** WORK INSTRUCTIONS **
From the records below, please return each line that holds the word "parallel".

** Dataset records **
--

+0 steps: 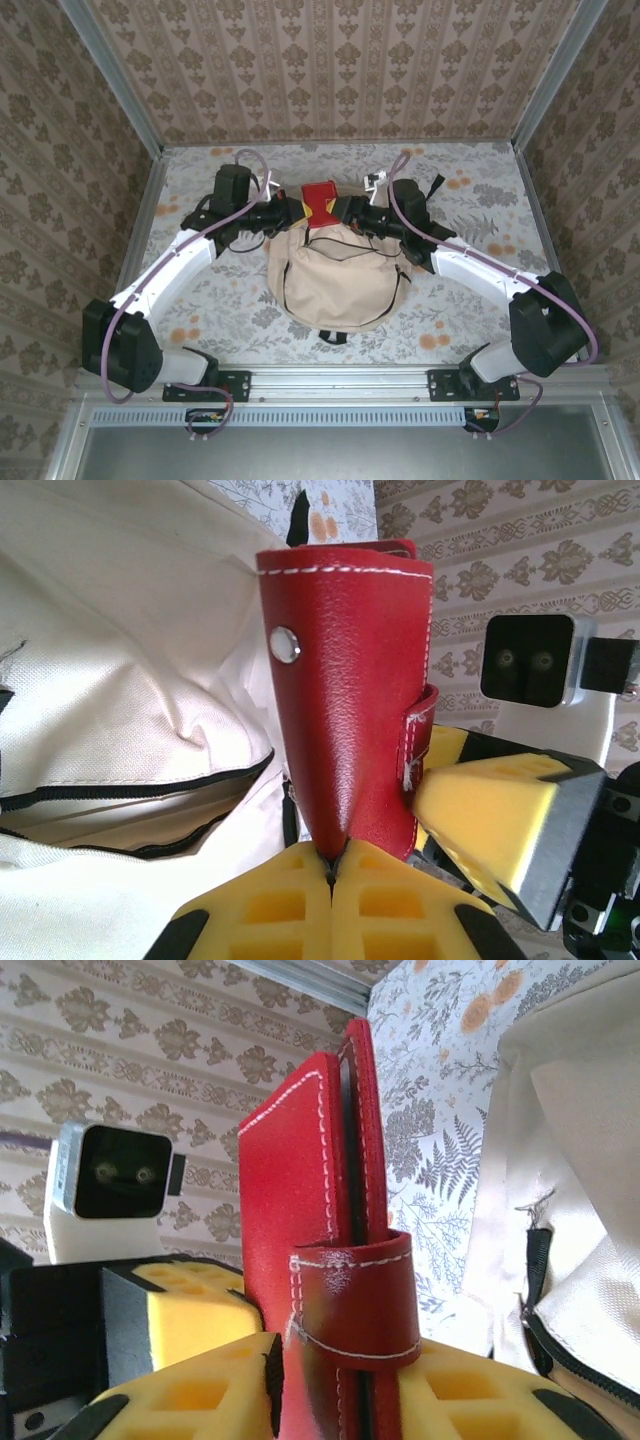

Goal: Pack the student bag

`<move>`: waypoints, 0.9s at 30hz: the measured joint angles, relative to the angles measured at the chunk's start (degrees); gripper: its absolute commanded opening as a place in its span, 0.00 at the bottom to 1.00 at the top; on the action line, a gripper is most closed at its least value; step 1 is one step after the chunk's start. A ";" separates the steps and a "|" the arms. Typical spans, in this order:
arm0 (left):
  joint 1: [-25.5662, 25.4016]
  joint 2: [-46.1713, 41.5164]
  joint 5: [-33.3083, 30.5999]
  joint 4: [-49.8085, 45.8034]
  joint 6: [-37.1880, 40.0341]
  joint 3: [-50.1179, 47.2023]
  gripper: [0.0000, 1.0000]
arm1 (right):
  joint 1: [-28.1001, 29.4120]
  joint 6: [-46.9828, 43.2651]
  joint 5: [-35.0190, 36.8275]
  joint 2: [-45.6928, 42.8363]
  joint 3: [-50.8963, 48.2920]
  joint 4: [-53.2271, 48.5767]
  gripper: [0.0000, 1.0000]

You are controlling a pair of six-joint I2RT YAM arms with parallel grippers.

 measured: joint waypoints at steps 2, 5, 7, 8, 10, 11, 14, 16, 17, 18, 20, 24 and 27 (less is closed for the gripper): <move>0.00 0.04 -0.09 -0.57 -0.11 0.24 0.33 | 0.00 -0.04 -0.04 -0.02 -0.09 -0.28 0.12; 0.13 0.11 -0.76 -2.01 0.55 0.59 0.58 | 0.00 -1.36 0.44 -0.46 -0.09 -2.51 0.10; 0.42 0.09 -2.47 -4.04 1.60 1.01 0.64 | 0.00 -3.08 1.11 -1.42 -0.11 -6.27 0.10; 0.72 0.09 -4.00 -5.40 2.32 1.16 0.66 | 0.00 -4.13 1.31 -2.29 -0.17 -8.59 0.10; 1.20 0.09 -7.39 -8.35 3.72 1.29 0.68 | 0.00 -6.27 1.44 -4.46 -0.55 -12.46 0.09; 1.51 0.09 -9.27 -9.86 4.35 1.29 0.68 | 0.00 -7.30 1.38 -5.84 -0.85 -14.34 0.09; 1.90 0.09 -13.94 -12.83 5.73 0.72 0.70 | 0.00 -9.42 0.00 -9.09 -2.03 -18.67 0.09; 2.08 0.09 -16.44 -13.57 6.25 -0.50 0.71 | 0.13 -9.81 -1.22 -10.23 -3.10 -20.79 0.09; 2.19 0.09 -17.44 -13.88 6.32 -1.33 0.72 | 0.28 -9.79 -1.88 -10.56 -3.80 -21.57 0.09; 2.21 0.09 -18.38 -14.27 6.40 -2.10 0.72 | 0.44 -9.68 -2.34 -10.69 -4.59 -22.08 0.09; 2.21 0.09 -20.11 -14.86 6.43 -3.50 0.73 | 1.01 -8.98 -3.10 -10.78 -6.60 -23.15 0.09; 2.21 0.09 -22.49 -15.13 6.43 -4.76 0.73 | 2.29 -6.10 -4.24 -10.78 -9.81 -23.78 0.09; 2.21 0.09 -23.43 -15.08 6.43 -5.11 0.73 | 2.69 -3.74 -5.20 -10.43 -10.67 -23.43 0.09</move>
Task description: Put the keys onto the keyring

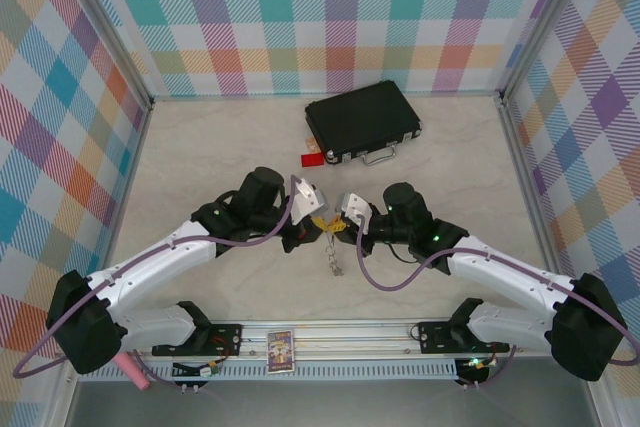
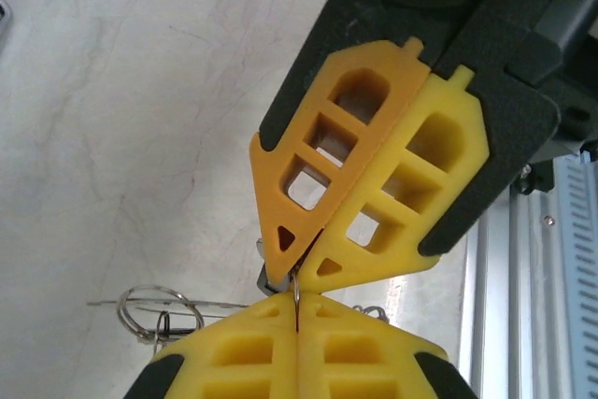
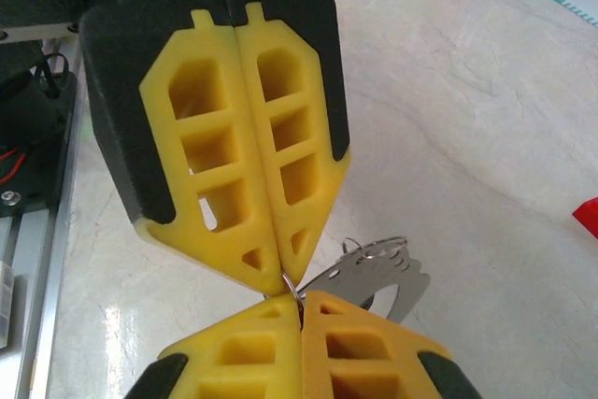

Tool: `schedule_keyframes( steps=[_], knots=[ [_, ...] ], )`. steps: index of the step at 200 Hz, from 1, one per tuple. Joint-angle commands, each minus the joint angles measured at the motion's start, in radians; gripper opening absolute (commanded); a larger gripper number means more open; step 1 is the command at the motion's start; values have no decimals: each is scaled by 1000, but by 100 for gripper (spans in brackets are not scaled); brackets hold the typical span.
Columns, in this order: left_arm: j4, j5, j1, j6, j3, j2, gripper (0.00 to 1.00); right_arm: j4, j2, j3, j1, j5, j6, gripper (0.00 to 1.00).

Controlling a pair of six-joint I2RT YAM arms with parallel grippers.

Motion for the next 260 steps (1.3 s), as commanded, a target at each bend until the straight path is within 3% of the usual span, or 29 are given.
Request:
schedule_keyframes(
  steps=[1,22,56,87,125,167,260],
  knots=[
    [5,18,-6,-8,24,13,0,62,-22,19,13,-40,-3,0],
    [19,11,-7,-16,19,4,0,84,-43,0,13,-9,7,0],
    [95,-6,-7,-52,-7,-26,0,106,-88,-22,12,81,39,36],
    [194,-38,-7,-106,-48,-70,0,159,-155,-69,10,177,65,42],
    [363,-94,-9,-182,-110,-120,0,200,-211,-108,10,263,71,42],
    [728,-145,-16,-292,-218,-108,0,246,-228,-129,10,304,57,43],
    [1117,-128,-16,-382,-297,-13,0,240,-209,-71,10,333,16,40]
  ],
)
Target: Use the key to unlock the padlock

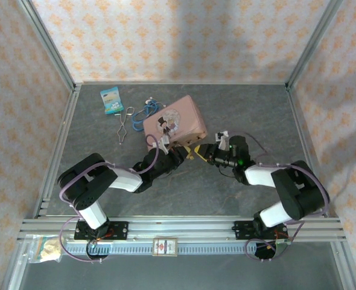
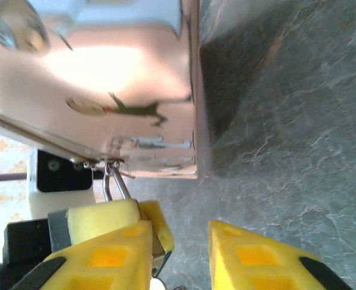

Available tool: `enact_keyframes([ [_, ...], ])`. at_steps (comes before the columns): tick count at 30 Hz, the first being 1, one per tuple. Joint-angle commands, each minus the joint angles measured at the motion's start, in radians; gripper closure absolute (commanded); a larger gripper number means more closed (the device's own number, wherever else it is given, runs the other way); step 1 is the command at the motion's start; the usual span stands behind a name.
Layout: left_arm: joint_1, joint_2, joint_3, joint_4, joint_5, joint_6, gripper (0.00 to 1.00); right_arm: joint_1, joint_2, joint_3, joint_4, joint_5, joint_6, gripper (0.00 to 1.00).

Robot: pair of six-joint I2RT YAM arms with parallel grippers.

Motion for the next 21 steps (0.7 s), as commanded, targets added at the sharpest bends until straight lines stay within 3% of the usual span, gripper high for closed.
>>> enact_keyframes([
  [1, 0.001, -0.052, 0.024, -0.021, -0.096, 0.024, 1.00, -0.002, -0.043, 0.002, -0.073, 0.077, -0.078, 0.67],
  [9, 0.002, -0.024, 0.057, -0.015, -0.106, 0.012, 1.00, 0.010, -0.089, -0.085, 0.039, 0.051, -0.041, 0.65],
  [15, 0.002, 0.004, 0.058, 0.037, -0.083, -0.025, 1.00, 0.070, -0.086, -0.164, 0.238, 0.061, 0.090, 0.64],
  [21, 0.001, 0.014, 0.053, 0.069, -0.073, -0.040, 1.00, 0.119, 0.018, -0.183, 0.511, 0.088, 0.250, 0.64],
])
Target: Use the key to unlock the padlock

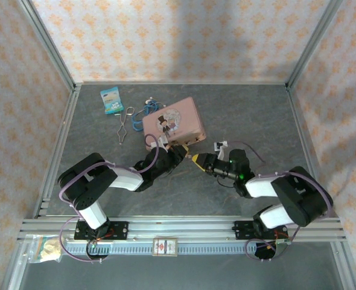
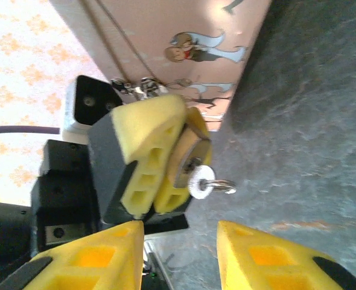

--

** WRITTEN ANSWER **
You are controlling a pair of six-joint I2RT YAM arms with parallel grippers.
Controlling a pair of six-joint I2RT YAM arms with parallel grippers.
Robot: pair of six-joint I2RT YAM arms with parallel grippers.

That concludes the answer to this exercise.